§ **Problem statement**
In the answer, each line of the listing should appear again unchanged.
^^^^^^^^
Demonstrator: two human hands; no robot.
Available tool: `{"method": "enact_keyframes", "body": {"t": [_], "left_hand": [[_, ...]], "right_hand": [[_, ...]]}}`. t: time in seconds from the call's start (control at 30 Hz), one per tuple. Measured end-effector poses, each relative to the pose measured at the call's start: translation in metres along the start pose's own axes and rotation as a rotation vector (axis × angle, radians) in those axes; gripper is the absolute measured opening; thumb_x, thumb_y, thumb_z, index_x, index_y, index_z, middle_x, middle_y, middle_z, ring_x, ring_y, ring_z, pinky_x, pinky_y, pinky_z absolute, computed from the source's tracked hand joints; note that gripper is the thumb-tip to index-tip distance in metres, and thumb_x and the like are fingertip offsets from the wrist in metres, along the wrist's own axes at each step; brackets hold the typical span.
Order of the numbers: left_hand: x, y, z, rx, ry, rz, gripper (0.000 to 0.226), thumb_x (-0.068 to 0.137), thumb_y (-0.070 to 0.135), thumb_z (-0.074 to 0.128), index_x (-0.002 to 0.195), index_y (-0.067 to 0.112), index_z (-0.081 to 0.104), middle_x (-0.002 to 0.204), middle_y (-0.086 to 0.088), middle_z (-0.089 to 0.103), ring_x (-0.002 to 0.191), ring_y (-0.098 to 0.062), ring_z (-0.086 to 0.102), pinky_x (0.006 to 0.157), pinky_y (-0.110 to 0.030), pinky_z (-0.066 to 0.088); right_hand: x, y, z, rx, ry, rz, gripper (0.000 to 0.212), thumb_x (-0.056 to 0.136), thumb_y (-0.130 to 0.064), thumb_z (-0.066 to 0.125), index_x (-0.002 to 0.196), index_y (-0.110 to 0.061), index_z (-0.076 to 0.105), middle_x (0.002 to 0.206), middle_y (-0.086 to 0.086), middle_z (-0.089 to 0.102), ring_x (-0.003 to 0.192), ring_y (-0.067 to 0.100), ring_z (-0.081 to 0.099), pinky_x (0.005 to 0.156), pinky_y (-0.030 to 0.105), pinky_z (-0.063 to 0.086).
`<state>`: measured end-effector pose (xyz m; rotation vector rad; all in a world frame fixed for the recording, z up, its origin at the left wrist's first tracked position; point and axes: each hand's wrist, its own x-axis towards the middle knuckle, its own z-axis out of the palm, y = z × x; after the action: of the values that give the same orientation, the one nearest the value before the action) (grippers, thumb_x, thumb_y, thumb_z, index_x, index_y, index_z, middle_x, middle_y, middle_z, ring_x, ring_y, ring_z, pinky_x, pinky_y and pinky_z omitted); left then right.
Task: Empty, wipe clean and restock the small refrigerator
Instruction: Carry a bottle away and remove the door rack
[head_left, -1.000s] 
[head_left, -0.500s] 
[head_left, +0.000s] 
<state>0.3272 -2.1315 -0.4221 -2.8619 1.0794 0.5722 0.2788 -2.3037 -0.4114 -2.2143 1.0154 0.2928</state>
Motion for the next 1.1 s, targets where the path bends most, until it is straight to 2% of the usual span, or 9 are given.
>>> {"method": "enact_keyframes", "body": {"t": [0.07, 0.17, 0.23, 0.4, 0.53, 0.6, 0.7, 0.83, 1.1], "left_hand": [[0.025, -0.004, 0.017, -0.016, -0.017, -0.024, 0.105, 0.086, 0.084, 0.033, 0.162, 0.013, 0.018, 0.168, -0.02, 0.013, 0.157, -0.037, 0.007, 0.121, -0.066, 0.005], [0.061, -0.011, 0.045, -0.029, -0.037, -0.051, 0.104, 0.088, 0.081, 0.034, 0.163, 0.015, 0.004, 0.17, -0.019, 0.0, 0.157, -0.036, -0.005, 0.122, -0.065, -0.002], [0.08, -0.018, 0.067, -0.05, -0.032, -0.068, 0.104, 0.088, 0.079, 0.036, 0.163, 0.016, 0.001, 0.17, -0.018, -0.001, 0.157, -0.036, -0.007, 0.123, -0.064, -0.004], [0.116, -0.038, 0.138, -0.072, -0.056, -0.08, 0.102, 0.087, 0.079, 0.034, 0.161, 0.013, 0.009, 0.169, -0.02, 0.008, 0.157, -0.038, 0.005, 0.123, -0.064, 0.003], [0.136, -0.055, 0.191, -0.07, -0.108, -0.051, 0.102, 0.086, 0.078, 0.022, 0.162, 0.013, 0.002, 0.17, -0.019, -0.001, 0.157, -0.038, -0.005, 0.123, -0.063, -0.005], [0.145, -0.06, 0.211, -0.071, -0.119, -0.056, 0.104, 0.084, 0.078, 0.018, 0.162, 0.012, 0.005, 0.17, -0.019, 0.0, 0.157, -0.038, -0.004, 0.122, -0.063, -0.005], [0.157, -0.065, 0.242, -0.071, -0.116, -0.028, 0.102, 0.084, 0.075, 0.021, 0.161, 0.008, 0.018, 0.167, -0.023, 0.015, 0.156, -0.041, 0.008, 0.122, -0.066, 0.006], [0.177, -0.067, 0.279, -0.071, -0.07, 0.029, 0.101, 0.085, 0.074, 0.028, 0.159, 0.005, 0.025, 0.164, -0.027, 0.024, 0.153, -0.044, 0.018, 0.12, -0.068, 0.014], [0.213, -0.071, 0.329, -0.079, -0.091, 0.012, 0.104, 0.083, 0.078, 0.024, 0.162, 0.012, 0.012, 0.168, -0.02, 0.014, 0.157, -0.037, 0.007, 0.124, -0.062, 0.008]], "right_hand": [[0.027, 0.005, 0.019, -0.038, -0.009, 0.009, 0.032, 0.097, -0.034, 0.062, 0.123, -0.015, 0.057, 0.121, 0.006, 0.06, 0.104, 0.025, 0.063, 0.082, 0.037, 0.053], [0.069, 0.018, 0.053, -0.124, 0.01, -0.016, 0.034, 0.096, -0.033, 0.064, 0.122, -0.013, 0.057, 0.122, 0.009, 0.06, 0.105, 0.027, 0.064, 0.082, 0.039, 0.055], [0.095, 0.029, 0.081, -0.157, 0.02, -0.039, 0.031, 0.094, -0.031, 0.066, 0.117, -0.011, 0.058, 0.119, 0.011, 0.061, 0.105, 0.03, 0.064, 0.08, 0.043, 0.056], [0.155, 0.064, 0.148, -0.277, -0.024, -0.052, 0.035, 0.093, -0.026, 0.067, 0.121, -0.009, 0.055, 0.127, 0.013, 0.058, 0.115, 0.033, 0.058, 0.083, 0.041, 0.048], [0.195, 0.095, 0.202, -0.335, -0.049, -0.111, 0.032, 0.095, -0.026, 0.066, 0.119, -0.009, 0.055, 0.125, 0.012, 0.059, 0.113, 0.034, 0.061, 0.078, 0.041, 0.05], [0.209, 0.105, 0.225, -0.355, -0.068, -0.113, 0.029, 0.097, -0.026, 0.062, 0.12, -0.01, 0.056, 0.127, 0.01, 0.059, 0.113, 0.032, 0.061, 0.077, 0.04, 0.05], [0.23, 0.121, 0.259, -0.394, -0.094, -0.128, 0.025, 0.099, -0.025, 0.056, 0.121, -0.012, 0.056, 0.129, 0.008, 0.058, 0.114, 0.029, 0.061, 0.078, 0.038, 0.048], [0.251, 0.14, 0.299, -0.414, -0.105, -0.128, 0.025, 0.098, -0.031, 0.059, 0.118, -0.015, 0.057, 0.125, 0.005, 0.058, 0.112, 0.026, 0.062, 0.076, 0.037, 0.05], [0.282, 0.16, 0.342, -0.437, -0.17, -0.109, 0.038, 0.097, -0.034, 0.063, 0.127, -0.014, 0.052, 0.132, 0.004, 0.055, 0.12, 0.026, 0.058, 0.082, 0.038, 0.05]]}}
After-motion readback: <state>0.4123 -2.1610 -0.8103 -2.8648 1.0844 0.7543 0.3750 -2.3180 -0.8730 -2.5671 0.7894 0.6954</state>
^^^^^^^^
§ **Result of this exercise**
Demonstrator: two human hands; no robot.
Available tool: `{"method": "enact_keyframes", "body": {"t": [_], "left_hand": [[_, ...]], "right_hand": [[_, ...]]}}`. t: time in seconds from the call's start (control at 30 Hz), one per tuple. Measured end-effector poses, each relative to the pose measured at the call's start: translation in metres along the start pose's own axes and rotation as a rotation vector (axis × angle, radians) in those axes; gripper is the absolute measured opening; thumb_x, thumb_y, thumb_z, index_x, index_y, index_z, middle_x, middle_y, middle_z, ring_x, ring_y, ring_z, pinky_x, pinky_y, pinky_z absolute, computed from the source's tracked hand joints; note that gripper is the thumb-tip to index-tip distance in metres, and thumb_x and the like are fingertip offsets from the wrist in metres, along the wrist's own axes at each step; brackets hold the typical span.
Order of the numbers: left_hand: x, y, z, rx, ry, rz, gripper (0.000 to 0.226), thumb_x (-0.068 to 0.137), thumb_y (-0.070 to 0.135), thumb_z (-0.074 to 0.128), index_x (-0.002 to 0.195), index_y (-0.067 to 0.112), index_z (-0.081 to 0.104), middle_x (-0.002 to 0.204), middle_y (-0.086 to 0.088), middle_z (-0.089 to 0.103), ring_x (-0.002 to 0.191), ring_y (-0.098 to 0.062), ring_z (-0.086 to 0.102), pinky_x (0.006 to 0.157), pinky_y (-0.110 to 0.030), pinky_z (-0.066 to 0.088); right_hand: x, y, z, rx, ry, rz, gripper (0.000 to 0.212), thumb_x (-0.056 to 0.136), thumb_y (-0.130 to 0.064), thumb_z (-0.066 to 0.125), index_x (-0.002 to 0.196), index_y (-0.110 to 0.061), index_z (-0.076 to 0.105), middle_x (0.002 to 0.206), middle_y (-0.086 to 0.086), middle_z (-0.089 to 0.102), ring_x (-0.003 to 0.192), ring_y (-0.067 to 0.100), ring_z (-0.081 to 0.099), pinky_x (0.005 to 0.156), pinky_y (-0.030 to 0.105), pinky_z (-0.063 to 0.086).
`<state>`: measured end-effector pose (xyz m; rotation vector rad; all in a world frame fixed for the recording, z up, its origin at the left wrist's first tracked position; point and axes: each hand's wrist, its own x-axis towards the middle knuckle, its own z-axis out of the palm, y = z × x; after the action: of the values that give the same orientation, the one nearest the value before the action) (grippers, thumb_x, thumb_y, thumb_z, index_x, index_y, index_z, middle_x, middle_y, middle_z, ring_x, ring_y, ring_z, pinky_x, pinky_y and pinky_z omitted); left then right.
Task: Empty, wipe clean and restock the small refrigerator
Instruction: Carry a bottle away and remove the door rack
[head_left, -1.000s] 
[head_left, -0.500s] 
[head_left, +0.000s] 
<state>0.3272 -2.1315 -0.4221 -2.8619 1.0794 0.5722 0.2788 -2.3037 -0.4114 -2.2143 1.0154 0.2928</state>
Motion for the next 1.1 s, targets where the path bends most, until it is straight to 2% of the usual span, or 9 are given.
>>> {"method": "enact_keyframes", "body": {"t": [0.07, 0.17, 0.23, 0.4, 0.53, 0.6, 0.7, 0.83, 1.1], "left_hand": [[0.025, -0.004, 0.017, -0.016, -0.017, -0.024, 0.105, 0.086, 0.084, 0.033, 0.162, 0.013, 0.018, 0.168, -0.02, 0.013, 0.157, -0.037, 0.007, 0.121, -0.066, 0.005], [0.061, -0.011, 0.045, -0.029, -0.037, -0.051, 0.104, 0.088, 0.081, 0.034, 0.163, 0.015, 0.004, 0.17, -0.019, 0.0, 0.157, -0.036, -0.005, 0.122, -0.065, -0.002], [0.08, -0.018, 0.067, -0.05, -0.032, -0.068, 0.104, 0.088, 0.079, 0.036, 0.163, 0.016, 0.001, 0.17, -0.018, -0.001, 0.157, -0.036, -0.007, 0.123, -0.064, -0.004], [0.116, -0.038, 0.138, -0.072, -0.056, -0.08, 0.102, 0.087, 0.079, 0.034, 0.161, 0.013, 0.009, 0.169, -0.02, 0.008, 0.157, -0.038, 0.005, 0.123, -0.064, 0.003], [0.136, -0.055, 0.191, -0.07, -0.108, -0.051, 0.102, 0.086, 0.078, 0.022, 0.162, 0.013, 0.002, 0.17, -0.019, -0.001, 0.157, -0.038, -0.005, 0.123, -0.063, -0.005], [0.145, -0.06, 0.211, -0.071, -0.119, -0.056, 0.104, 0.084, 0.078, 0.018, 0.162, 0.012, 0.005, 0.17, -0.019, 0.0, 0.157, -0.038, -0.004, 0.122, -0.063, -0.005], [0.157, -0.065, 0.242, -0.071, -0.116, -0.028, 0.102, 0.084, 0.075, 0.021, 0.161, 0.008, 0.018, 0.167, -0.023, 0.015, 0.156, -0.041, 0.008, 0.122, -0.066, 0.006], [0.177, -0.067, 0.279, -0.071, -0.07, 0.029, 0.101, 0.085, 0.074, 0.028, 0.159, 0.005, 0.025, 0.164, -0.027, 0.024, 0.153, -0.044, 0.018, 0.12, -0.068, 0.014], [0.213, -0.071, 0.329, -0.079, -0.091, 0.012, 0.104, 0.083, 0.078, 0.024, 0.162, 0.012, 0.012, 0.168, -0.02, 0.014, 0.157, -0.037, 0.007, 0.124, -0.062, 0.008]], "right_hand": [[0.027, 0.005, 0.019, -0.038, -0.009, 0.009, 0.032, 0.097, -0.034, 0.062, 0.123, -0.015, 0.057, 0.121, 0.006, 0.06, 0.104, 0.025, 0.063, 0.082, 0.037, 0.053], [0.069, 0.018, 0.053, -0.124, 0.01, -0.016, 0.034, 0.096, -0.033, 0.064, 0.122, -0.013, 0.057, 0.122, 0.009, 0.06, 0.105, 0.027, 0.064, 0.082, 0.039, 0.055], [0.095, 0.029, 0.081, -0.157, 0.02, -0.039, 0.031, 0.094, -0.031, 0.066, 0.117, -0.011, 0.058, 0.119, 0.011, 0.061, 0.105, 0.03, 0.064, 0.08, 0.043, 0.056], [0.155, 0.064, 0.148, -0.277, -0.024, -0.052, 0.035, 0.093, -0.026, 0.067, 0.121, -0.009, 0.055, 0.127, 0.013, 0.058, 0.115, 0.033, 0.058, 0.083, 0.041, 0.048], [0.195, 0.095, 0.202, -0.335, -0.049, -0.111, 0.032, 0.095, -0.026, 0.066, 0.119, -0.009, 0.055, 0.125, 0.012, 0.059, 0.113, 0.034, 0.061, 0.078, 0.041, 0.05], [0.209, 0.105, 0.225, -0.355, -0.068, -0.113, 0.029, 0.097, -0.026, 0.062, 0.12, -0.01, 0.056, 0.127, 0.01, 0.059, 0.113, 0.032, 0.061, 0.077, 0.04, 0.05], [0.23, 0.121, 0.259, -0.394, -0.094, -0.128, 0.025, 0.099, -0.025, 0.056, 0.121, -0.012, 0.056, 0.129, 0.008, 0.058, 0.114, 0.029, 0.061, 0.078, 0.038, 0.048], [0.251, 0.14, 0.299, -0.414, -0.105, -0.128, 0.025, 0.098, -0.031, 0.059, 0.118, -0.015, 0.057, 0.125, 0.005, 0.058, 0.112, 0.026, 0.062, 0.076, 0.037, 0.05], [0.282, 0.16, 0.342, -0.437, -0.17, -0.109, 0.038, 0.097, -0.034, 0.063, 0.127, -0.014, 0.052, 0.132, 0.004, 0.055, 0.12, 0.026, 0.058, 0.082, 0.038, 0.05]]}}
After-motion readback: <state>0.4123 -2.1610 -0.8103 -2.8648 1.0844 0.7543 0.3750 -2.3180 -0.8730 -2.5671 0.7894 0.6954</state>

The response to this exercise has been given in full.